For a landowner to drain water onto lands of another in the State of Oregon, two conditions must be satisfied initially; first, the lands must contain a natural drainage course; and secondly, the landowner must have acquired the right of drainage supported by consideration.
In addition, because Oregon has adopted the modified civil rule regarding drainage, these basic elements must be followed:

  • A landowner may not divert water onto adjoining land that would not otherwisehave flowed there. “Divert water” includes but is not necessarily limited to:
    • water diverted from one drainage area to another; and
    • water collected and discharged which normally would infiltrate into the ground, pond, and/or evaporate.
  • The upper landowner may not change the place where the water flows onto the lower owner's land. (Most of the diversions not in compliance with this element result from grading and paving work and/or improvements to water collection systems.)
  • The upper landowner may not accumulate large quantities of water, and then release it, greatly accelerating the flow onto the lower owner's land. This does not mean that the upper landowner can not accelerate the flow of water at all; experience has found drainage to be improper only when acceleration and concentration of the water were substantially increased.

If you are concerned that your drainage has been changed by an adjacent property try to document the changes with pictures; historical aerial photos of drainages may also be available. Generally, working with your neighbor is the best way to resolve drainage issues.

Please note that the information in this article is provided as general information and not intended as legal advice.


Ditch Design and Renovation

Ditch Work

By Kevin Seifert


Linn Soil and Water has recently been working on projects relating to erosion in ditches in production grass seed fields. For years farmers have known that to get a successful crop of grass seed you need the field not to be saturated with water for extended periods of time. The problem was how to effectively remove the water from the fields without causing erosion.

This year we have had people from Agricultural Research Service (ARS) in Mississippi come and visit the Willamette Valley and do some studies on how to shape ditches that will be stable and not erode. These soil scientists were lead by Andrew Simons and brought here by Jeff Steiner from the local ARS. In collaboration with Mark Mellbye, our local extension expert, they were able to work with two local farmers to get studies done on the erosion and sheer factors of our soils. The data was used to create a 3-d model of a design that will fit our field applications. This should help us in future design and hopefully cure some of the problem that we are currently having with ditch bank erosion.

We are also working on some Sustainable Agriculture Research and Education (SARE) projects in the valley that use hydro seeding and erosion control mats to get an establishment of creeping red fescue to help stop erosion and also act as big filter strips.
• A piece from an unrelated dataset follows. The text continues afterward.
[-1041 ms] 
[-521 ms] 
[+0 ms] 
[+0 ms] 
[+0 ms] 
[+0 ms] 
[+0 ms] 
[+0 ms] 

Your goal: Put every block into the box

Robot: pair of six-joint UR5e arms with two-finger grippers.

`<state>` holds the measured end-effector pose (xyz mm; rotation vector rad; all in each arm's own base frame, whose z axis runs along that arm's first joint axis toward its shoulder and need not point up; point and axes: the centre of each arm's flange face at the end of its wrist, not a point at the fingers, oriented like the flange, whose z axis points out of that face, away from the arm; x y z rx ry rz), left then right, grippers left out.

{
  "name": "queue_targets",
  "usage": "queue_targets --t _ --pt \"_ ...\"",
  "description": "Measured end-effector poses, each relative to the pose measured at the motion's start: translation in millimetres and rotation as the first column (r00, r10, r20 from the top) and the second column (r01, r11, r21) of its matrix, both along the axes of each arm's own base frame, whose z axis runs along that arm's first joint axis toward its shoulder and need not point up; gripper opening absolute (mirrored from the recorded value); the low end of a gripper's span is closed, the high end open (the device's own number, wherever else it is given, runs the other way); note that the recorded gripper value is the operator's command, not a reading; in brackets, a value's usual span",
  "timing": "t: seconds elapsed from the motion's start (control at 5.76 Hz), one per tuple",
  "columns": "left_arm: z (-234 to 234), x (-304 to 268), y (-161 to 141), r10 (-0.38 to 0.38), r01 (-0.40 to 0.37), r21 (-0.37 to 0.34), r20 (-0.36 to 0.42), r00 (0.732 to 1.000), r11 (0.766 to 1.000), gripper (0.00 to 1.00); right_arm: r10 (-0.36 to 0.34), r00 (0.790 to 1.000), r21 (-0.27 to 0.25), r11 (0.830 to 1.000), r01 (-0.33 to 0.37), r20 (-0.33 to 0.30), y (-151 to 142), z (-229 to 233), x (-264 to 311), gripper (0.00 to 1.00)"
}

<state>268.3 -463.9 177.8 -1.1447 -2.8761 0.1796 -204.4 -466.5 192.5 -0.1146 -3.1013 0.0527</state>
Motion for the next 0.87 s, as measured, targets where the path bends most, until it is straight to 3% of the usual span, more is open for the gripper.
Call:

The ditch is first reshaped and graded to remove water but not create a trough or a raging gulley. Then we used a process of hydro-seeding the banks with creeping red fescue and annual ryegrass and a soil stabilizer. At this point we spread a layer of straw to retain moisture and help get the grass established. Then we install woven biodegradable erosion control mats that are pinned and stapled with large 8-10 inch staples into the contours of the ditch. This process helps hold the soil against massive flows until the grass has a time to establish itself. Once the grass is established it will hopefully help prevent any further erosion and also help in control of weeds in our ditches by competing with and crowding out weeds.